On another subject, I have better employment as a Captioner, working online from home. I have been working this way for the last month and made enough for a part time minimum wage job, but from home! Anyway making money does give me a sense of contribution instead of being a consumer... Being a stay at home wife unemployed is a very vulnerable feeling and position to be in. I felt powerless, now even though it is not much I feel like i am contributing to the future. This has done a lot in making me feel less unsure of myself. 

I am also making a little side money doing Copy-write and blog writing on an online writing Mill. It's interesting and helping me purse my other interests. 

So things are over all very good. Just need to keep working on myself. That is all I can control anyway.


----------



## DepressedDiva (Mar 23, 2017)

threelittlestars said:


> Anyway making money does give me a sense of contribution instead of being a consumer... Being a stay at home wife unemployed is a very vulnerable feeling and position to be in. I felt powerless, now even though it is not much I feel like i am contributing to the future. This has done a lot in making me feel less unsure of myself.
> 
> I am also making a little side money doing Copy-write and blog writing on an online writing Mill. It's interesting and helping me purse my other interests.
> 
> So things are over all very good. Just need to keep working on myself. That is all I can control anyway.

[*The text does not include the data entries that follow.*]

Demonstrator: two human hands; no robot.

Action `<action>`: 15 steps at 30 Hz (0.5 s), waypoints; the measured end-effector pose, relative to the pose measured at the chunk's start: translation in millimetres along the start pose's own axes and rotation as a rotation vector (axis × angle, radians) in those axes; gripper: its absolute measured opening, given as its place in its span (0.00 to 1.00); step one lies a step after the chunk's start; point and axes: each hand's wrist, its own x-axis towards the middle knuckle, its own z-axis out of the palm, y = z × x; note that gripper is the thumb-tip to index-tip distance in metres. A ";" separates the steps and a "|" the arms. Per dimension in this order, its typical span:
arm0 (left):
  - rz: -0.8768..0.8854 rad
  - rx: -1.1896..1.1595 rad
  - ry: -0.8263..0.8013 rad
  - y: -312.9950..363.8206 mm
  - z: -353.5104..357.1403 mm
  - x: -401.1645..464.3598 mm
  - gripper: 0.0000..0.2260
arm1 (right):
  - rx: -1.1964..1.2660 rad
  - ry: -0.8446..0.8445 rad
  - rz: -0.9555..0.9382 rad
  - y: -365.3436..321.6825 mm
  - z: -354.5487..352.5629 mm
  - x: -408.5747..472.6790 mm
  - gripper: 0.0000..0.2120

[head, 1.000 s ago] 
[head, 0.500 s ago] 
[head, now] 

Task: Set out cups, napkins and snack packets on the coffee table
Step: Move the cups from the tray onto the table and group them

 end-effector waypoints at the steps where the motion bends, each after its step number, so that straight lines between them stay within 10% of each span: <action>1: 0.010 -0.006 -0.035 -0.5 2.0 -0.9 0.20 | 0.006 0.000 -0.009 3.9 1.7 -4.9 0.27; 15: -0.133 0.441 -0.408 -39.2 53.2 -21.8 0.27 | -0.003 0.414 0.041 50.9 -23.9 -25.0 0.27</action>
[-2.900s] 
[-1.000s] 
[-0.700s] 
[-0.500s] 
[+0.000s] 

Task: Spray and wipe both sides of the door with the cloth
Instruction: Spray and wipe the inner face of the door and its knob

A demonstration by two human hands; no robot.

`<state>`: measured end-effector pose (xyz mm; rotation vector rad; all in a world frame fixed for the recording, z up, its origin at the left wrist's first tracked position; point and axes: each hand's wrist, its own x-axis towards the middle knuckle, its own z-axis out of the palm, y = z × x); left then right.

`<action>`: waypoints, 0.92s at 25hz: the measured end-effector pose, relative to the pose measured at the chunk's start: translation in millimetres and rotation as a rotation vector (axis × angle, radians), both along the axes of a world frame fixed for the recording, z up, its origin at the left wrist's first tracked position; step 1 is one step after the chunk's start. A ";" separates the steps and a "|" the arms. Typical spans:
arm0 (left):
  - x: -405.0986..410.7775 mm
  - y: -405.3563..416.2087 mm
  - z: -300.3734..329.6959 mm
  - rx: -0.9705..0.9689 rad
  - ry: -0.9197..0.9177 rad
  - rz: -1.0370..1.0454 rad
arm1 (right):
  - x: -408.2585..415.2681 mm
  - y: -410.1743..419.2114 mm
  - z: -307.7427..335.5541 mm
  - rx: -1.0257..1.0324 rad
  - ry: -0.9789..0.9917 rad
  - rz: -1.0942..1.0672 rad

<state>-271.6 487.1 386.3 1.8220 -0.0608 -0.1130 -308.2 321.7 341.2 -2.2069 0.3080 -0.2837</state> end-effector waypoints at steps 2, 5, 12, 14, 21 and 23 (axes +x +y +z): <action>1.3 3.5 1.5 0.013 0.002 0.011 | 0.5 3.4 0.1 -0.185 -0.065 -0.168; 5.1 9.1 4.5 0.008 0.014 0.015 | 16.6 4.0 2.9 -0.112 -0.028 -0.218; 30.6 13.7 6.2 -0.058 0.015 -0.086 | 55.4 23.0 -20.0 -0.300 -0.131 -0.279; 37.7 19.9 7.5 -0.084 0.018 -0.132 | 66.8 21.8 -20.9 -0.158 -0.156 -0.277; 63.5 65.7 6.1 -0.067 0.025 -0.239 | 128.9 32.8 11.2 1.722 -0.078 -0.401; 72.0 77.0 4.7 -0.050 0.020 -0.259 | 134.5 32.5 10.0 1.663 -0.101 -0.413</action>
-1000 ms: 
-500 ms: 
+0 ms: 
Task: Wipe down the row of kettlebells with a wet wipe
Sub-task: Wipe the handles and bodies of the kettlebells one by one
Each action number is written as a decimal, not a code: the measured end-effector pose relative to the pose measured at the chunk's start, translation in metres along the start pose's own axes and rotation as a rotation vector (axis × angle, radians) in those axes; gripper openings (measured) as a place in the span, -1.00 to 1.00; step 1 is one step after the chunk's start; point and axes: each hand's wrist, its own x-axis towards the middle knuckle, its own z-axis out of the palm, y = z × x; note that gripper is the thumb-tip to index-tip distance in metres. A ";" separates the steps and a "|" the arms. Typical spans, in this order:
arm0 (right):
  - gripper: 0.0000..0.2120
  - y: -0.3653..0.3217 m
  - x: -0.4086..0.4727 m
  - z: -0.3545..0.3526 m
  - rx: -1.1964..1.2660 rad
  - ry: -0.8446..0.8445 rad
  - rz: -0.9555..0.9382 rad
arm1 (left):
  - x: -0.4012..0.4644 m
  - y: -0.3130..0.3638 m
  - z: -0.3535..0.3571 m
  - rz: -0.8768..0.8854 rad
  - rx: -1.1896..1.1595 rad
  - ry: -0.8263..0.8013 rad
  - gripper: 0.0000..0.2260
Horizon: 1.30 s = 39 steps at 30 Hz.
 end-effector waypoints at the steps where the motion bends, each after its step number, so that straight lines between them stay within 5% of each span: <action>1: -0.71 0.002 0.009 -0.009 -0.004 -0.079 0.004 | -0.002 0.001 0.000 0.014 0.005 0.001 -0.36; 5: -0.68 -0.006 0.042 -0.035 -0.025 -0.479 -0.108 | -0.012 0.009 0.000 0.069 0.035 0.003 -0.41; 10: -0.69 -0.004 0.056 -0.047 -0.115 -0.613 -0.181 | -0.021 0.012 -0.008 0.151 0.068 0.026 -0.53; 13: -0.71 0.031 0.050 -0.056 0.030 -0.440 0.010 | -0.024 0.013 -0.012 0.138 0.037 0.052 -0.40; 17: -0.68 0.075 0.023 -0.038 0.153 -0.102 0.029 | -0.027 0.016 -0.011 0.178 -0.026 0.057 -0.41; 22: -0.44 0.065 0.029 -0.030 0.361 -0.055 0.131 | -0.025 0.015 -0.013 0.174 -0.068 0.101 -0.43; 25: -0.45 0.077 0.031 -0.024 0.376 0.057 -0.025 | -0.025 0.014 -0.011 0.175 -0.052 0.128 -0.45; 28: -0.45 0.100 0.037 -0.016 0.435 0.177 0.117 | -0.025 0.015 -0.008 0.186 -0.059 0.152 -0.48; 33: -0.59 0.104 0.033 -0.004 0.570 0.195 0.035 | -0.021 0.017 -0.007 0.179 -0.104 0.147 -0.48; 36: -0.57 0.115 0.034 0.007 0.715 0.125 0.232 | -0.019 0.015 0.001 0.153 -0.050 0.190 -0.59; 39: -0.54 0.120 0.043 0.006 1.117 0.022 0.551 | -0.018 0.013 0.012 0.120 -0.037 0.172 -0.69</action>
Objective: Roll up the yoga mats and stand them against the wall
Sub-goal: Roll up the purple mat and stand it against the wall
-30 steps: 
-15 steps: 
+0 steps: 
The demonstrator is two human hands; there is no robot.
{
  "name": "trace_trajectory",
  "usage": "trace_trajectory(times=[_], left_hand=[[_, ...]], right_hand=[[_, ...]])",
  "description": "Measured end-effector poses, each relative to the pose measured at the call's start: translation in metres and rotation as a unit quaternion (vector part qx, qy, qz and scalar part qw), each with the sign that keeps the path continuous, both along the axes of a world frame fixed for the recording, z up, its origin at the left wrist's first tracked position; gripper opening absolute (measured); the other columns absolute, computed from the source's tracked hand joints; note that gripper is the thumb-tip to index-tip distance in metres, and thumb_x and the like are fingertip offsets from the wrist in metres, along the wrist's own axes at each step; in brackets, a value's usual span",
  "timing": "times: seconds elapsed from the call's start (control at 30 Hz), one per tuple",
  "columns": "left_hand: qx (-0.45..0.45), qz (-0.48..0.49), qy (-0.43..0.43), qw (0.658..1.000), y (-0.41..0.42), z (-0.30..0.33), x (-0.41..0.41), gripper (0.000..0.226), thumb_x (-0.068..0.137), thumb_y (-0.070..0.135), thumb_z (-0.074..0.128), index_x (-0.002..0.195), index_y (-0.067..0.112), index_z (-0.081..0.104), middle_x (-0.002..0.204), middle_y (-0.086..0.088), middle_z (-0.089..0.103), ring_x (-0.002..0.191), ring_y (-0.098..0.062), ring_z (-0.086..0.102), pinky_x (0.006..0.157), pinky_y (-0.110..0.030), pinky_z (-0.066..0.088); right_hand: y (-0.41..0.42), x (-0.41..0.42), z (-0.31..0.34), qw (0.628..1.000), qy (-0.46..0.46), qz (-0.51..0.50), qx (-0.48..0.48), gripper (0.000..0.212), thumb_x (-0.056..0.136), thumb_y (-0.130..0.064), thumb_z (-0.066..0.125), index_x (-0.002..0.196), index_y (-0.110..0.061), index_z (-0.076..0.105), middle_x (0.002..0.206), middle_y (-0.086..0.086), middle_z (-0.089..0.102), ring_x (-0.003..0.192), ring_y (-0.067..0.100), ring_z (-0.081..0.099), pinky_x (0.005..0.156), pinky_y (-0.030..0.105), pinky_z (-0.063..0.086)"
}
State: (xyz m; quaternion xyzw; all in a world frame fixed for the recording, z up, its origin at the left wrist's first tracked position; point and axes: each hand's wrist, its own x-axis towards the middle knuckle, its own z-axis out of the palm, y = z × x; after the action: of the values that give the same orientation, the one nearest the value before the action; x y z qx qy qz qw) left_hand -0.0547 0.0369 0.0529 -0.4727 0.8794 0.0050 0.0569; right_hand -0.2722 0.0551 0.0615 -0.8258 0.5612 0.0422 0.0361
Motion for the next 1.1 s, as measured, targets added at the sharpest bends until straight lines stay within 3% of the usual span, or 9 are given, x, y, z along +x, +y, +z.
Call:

Good for you, It's encouraging to see a positive reconciliation post!  I am in a similar situation, and I am trying to reconcile. :| My one year anniversary D-day is next month. Being chronically ill makes forgiving & reconciling much harder. What coping techniques were helpful and did your WH do anything to help alleviate your anger & pain?


----------



## Emerging Buddhist (Apr 7, 2016)

Simple question my friend... have you considered meditation to help calm you when you feel irritated?


----------



## threelittlestars (Feb 18, 2016)

DepressedDiva said:


> Good for you, It's encouraging to see a positive reconciliation post!  I am in a similar situation, and I am trying to reconcile. :| My one year anniversary D-day is next month. Being chronically ill makes forgiving & reconciling much harder. What coping techniques were helpful and did your WH do anything to help alleviate your anger & pain?



I am almost 3 years post d-day.... It was hard the first year, and i found the second year, the first six months to be my hardest personally. 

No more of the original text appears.